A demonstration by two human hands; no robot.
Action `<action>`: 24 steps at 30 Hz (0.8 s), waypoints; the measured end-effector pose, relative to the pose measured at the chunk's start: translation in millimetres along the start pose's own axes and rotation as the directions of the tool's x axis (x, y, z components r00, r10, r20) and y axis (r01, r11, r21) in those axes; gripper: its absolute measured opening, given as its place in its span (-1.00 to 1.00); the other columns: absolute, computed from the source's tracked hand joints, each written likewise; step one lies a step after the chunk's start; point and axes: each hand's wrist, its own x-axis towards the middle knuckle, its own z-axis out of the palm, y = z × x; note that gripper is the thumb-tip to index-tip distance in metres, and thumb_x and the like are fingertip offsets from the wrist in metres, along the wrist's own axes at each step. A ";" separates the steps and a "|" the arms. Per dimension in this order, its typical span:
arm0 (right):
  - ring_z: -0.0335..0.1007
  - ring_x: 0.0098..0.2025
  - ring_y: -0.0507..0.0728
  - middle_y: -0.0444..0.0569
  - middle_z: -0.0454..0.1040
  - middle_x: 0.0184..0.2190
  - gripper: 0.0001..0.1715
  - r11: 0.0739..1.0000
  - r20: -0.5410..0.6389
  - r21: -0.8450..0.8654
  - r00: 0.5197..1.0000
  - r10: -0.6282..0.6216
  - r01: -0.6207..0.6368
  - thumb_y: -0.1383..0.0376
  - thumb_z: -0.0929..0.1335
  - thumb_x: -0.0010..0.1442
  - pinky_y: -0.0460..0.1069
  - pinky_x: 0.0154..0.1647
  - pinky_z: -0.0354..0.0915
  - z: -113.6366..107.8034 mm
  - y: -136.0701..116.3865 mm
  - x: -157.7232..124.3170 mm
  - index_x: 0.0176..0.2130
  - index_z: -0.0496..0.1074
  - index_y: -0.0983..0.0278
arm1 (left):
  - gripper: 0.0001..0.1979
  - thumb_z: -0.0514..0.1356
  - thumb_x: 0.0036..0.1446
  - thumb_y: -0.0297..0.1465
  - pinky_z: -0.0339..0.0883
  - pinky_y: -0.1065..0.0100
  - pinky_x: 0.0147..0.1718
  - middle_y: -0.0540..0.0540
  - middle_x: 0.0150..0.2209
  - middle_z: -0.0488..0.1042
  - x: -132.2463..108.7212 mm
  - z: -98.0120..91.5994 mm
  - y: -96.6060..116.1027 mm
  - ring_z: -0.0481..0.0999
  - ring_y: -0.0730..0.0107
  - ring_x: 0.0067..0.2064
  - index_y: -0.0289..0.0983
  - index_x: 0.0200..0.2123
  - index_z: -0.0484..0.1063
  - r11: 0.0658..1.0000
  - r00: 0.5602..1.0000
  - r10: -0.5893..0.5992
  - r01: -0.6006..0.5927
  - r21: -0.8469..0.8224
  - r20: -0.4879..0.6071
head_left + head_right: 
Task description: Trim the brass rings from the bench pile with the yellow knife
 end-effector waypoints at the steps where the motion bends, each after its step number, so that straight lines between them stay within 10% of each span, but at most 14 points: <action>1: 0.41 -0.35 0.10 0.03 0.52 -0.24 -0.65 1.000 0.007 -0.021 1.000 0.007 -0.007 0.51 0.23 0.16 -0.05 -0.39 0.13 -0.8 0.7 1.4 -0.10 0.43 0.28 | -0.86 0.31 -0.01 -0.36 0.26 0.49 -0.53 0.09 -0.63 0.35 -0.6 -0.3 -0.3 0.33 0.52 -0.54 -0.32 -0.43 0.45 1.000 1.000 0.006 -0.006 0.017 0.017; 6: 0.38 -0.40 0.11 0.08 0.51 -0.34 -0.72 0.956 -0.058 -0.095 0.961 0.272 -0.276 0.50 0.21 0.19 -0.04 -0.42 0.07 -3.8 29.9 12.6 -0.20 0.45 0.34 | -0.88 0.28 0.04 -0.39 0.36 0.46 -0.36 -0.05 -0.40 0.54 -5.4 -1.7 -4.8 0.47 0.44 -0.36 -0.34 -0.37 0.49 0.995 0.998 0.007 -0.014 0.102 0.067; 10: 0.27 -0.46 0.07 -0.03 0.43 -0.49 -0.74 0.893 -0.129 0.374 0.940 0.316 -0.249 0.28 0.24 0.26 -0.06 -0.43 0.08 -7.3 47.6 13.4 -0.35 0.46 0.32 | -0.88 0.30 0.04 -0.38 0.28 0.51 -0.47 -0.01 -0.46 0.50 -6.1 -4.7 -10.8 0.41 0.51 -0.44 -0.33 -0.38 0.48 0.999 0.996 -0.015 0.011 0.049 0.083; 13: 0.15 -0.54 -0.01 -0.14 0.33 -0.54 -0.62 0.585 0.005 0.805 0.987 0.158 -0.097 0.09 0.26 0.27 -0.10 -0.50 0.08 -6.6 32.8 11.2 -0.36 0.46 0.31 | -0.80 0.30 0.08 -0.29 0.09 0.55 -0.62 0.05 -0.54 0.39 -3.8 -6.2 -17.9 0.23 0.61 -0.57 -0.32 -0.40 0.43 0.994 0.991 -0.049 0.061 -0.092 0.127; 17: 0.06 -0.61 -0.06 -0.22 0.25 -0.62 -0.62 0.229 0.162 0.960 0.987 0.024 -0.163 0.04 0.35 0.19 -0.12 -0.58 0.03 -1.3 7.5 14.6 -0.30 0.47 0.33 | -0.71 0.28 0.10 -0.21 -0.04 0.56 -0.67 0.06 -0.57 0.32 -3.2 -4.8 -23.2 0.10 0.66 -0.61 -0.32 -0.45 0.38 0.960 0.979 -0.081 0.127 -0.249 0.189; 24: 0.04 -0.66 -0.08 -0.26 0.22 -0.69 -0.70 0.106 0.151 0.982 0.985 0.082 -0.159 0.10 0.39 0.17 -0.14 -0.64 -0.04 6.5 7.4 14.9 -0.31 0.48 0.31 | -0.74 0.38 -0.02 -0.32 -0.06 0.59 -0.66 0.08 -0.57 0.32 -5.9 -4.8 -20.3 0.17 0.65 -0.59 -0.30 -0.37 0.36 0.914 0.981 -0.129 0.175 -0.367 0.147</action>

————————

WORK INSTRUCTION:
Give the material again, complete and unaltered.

RESULT OF THIS TASK:
A demonstration by two human hands; no robot.
Action `<action>`: 24 steps at 30 Hz (0.8 s), waypoints; the measured end-effector pose, relative to the pose measured at the chunk's start: translation in millimetres along the start pose's own axes and rotation as the directions of the tool's x axis (x, y, z components r00, r10, r20) and y axis (r01, r11, r21) in those axes; gripper: its absolute measured opening, given as its place in its span (-1.00 to 1.00); the other columns: absolute, computed from the source's tracked hand joints, each written likewise; step one lies a step after the chunk's start; point and axes: each hand's wrist, its own x-axis towards the middle knuckle, its own z-axis out of the palm, y = z × x; note that gripper is the thumb-tip to index-tip distance in metres, and thumb_x and the like are fingertip offsets from the wrist in metres, along the wrist's own axes at each step. A ";" separates the steps and a "|" the arms. Per dimension in this order, its typical span:
arm0 (right):
  - ring_z: -0.0335..0.1007
  - ring_x: 0.0098..0.2025
  - ring_y: -0.0507..0.0728
  - middle_y: -0.0444..0.0569
  - middle_z: -0.0454..0.1040
  - middle_x: 0.0184..0.2190
  - gripper: 0.0001..0.1715
  - r11: 0.0739..1.0000
  - r20: -0.5410..0.6389
  - r21: -0.8450..0.8654
  - r00: 0.5197..1.0000
  - r10: -0.6282..0.6216
  - r01: -0.6207..0.6368
  - thumb_y: -0.1383..0.0376
  - thumb_z: -0.0929..0.1335
  - thumb_x: -0.0010..0.1442
  - pinky_y: -0.0460..0.1069
  - pinky_x: 0.0154..0.1647
  - pinky_z: -0.0354..0.0915
  - z: -113.6366..107.8034 mm
  - y: -136.0701..116.3865 mm
  - x: -157.7232..124.3170 mm
  - index_x: 0.0176..0.2130
  - index_z: -0.0496..0.1074
  - index_y: -0.0983..0.0278
arm1 (left):
  - gripper: 0.0001..0.1979
  - thumb_z: -0.0514..0.1356
  - thumb_x: 0.0036..0.1446
  - thumb_y: -0.0297..0.1465
  - pinky_z: -0.0339..0.0883
  - pinky_y: -0.1065..0.0100
  - pinky_x: 0.0147..0.1718
  - middle_y: -0.0540..0.0540
  - middle_x: 0.0150..0.2209
  - middle_z: -0.0488..0.1042
  - x: -132.2463..108.7212 mm
  - z: -98.0120..91.5994 mm
  - y: -96.6060..116.1027 mm
  - ring_z: -0.0481..0.0999
  - ring_y: -0.0730..0.0107
  - ring_x: 0.0067..0.2064
  - index_y: -0.0289..0.0983
  - index_x: 0.0200..0.2123
  - index_z: -0.0484..0.1063
  - r11: 0.0658..1.0000
  - r00: 0.5602..1.0000
  - r10: -0.5893..0.5992
  - r01: -0.6006..0.5927
  - r21: -0.8469..0.8224
  - r20: -0.4879..0.6071
head_left + head_right: 
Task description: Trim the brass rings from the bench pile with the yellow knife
 end-effector waypoints at the steps where the motion bends, each after its step number, so that straight lines between them stay within 10% of each span, but at most 14 points: <action>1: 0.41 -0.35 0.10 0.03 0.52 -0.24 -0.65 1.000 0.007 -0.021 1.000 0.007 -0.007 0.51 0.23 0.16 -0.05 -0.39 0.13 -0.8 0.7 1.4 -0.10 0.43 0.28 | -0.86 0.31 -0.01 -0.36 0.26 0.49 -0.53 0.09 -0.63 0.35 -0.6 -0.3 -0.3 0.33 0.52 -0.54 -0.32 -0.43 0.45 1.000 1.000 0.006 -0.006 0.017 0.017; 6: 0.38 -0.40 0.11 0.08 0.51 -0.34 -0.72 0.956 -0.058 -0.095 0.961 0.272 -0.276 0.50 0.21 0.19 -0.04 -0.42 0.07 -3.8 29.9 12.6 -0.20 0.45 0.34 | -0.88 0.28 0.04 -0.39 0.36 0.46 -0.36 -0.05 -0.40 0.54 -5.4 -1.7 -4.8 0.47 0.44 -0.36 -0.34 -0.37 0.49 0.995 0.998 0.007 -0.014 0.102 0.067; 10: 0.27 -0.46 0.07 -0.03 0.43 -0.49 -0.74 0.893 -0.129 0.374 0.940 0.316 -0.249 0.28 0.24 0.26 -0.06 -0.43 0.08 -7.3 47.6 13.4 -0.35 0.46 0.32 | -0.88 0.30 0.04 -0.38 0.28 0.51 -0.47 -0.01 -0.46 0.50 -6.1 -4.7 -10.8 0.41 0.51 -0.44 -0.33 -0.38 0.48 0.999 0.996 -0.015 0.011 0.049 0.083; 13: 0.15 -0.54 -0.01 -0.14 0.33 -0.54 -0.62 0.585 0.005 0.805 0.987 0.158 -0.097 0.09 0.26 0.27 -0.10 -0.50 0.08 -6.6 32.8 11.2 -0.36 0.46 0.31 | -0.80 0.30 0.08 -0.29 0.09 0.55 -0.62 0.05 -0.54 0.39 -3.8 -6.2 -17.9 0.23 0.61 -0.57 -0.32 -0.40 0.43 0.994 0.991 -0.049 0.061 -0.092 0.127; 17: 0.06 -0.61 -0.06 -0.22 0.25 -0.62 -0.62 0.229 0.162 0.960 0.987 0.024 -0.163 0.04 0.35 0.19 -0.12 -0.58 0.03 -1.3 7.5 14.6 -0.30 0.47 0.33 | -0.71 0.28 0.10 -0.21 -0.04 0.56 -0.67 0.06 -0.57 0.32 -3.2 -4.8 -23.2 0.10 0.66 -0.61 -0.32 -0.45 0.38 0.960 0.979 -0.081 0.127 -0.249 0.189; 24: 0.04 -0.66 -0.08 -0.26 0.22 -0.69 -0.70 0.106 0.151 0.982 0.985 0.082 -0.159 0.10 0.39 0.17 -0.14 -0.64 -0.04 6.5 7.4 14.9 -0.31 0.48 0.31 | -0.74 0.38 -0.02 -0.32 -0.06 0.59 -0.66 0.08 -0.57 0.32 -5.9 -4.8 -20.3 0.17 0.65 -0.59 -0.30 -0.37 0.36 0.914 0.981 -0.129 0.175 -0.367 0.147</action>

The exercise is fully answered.